Der stille Strippenzieher
Porträt: Jens Böhrnsen

Die politisch wichtigen Fäden hält der designierte Bremer Regierungschef Jens Böhrnsen (SPD) längst in der Hand. Als Fraktionschef steuerte er in den vergangenen sechs Jahren immer wieder einen Kurs, der auf kritische Distanz zum Koalitionspartner CDU führte. Gelegentlich eckte Böhrnsen dabei auch mit seinem Parteifreund, dem scheidenden Senatspräsidenten Henning Scherf, an.

HB BREMEN. Im Gegensatz zu seinem jetzt unterlegenen Rivalen Willi Lemke hat sich Böhrnsen meistens im Hintergrund gehalten und sich dabei nicht groß nach Publicity gedrängt. Anfang des Jahres machte er gemeinsam mit dem Bremer SPD-Landeschef Carsten Sieling Schlagzeilen, als er eine Neuausrichtung der Bremer Sanierungspolitik forderte.

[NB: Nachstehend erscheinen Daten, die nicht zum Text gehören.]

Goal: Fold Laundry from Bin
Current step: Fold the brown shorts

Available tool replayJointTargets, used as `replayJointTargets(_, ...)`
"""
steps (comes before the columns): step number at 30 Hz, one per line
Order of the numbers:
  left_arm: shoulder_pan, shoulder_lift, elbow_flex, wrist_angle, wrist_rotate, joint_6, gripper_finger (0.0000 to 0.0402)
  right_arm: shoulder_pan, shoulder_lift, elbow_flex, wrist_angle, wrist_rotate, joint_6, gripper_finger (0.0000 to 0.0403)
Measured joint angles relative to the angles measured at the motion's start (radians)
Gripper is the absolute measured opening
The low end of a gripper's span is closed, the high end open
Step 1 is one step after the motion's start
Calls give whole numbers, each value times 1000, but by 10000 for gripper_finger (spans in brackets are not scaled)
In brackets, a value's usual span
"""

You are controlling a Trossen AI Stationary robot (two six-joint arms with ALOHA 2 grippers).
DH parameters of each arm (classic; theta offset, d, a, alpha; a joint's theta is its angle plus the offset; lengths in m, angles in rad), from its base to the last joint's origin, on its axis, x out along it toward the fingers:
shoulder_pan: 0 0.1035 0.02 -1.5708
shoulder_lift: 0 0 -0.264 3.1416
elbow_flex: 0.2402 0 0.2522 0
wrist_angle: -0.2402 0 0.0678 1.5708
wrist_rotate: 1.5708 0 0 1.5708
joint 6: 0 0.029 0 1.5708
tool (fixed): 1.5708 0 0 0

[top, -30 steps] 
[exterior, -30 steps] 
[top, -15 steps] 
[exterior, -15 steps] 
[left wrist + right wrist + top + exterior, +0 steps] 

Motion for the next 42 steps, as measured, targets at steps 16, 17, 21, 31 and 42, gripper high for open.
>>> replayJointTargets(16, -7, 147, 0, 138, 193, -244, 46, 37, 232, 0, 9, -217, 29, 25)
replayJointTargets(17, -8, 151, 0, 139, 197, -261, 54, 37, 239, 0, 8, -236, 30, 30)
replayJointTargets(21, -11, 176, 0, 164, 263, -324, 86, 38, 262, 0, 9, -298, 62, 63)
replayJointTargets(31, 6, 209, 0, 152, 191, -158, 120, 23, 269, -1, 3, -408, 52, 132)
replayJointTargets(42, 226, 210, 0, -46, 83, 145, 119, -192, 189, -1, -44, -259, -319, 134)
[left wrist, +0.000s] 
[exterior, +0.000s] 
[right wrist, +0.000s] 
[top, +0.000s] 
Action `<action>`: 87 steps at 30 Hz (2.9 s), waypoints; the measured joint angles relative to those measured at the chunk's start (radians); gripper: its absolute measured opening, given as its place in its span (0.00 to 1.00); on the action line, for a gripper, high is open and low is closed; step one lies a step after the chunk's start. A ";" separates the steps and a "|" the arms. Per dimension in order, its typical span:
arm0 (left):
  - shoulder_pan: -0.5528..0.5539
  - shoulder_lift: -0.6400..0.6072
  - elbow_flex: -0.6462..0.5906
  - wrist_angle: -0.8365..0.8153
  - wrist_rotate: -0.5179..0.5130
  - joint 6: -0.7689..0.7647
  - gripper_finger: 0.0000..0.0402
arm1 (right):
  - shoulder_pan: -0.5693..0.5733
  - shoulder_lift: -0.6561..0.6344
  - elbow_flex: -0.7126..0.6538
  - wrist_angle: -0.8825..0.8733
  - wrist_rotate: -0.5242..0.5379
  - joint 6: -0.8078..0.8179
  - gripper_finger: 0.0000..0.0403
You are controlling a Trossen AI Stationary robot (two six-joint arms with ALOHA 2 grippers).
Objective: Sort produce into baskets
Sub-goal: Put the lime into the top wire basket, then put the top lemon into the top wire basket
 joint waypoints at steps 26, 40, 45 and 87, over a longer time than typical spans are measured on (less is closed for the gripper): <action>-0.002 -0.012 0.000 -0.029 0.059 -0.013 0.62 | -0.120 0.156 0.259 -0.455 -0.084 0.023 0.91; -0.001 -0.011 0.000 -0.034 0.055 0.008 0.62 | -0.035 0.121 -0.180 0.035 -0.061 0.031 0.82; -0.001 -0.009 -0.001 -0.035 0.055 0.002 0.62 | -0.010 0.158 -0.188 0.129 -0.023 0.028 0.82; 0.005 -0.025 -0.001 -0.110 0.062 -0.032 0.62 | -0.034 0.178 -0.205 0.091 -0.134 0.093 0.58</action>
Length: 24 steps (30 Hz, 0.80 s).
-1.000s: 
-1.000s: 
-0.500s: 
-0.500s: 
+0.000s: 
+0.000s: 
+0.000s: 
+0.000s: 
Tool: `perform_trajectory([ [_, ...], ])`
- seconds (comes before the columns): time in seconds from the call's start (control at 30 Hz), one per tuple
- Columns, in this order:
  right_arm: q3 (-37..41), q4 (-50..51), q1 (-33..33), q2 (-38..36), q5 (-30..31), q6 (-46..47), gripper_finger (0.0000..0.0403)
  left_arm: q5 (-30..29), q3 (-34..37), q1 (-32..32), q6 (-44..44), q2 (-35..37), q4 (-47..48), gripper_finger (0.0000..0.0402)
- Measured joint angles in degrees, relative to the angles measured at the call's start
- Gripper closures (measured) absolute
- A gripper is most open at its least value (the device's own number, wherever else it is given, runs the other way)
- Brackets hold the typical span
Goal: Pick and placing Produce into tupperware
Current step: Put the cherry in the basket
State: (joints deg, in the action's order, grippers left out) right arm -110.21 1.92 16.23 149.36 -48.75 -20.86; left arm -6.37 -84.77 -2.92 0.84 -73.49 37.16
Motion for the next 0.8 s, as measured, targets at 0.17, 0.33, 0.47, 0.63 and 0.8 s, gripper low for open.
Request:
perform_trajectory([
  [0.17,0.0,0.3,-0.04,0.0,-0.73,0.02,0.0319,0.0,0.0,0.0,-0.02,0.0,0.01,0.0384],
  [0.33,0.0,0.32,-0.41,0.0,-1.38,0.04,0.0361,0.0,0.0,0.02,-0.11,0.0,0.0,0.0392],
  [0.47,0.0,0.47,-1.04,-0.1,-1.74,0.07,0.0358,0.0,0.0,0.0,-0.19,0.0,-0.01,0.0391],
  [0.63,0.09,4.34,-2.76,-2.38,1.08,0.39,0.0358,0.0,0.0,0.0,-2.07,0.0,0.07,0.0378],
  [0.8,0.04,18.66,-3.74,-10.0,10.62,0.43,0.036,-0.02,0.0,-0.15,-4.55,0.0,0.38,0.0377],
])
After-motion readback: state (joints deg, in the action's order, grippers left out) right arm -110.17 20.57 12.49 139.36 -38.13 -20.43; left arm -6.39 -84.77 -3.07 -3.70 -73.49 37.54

Dabei rügte Böhrnsen auch das Verhalten der CDU in der Koalition und kritisierte „Illoyalitäten und Profilierungsgelüste“ von CDU- Senatoren. Böhrnsen wurden immer wieder Sympathien einer rot-grünen Koalition nachgesagt. Er selbst bekennt er sich lieber zu sozialdemokratischen Wurzeln und Traditionen: „Ich bin ein Roter.“ Mit Stolz verweist er auf seinen Vater, der 25 Jahre Betriebsrat war: „Das hat mich auch geprägt.“

Böhrnsen ist gebürtiger Bremer und studierter Jurist. Seine politische Laufbahn begann er nach einer Karriere als Richter. 1980 wurde er Richter am Verwaltungsgericht Bremen. 1995 wurde der Vater zweier Kinder zum ersten Mal in die Bürgerschaft gewählt und nahm im Parlament zunächst auf den Hinterbänken Platz. 1999 wählte die Fraktion ihn zum Vorsitzenden.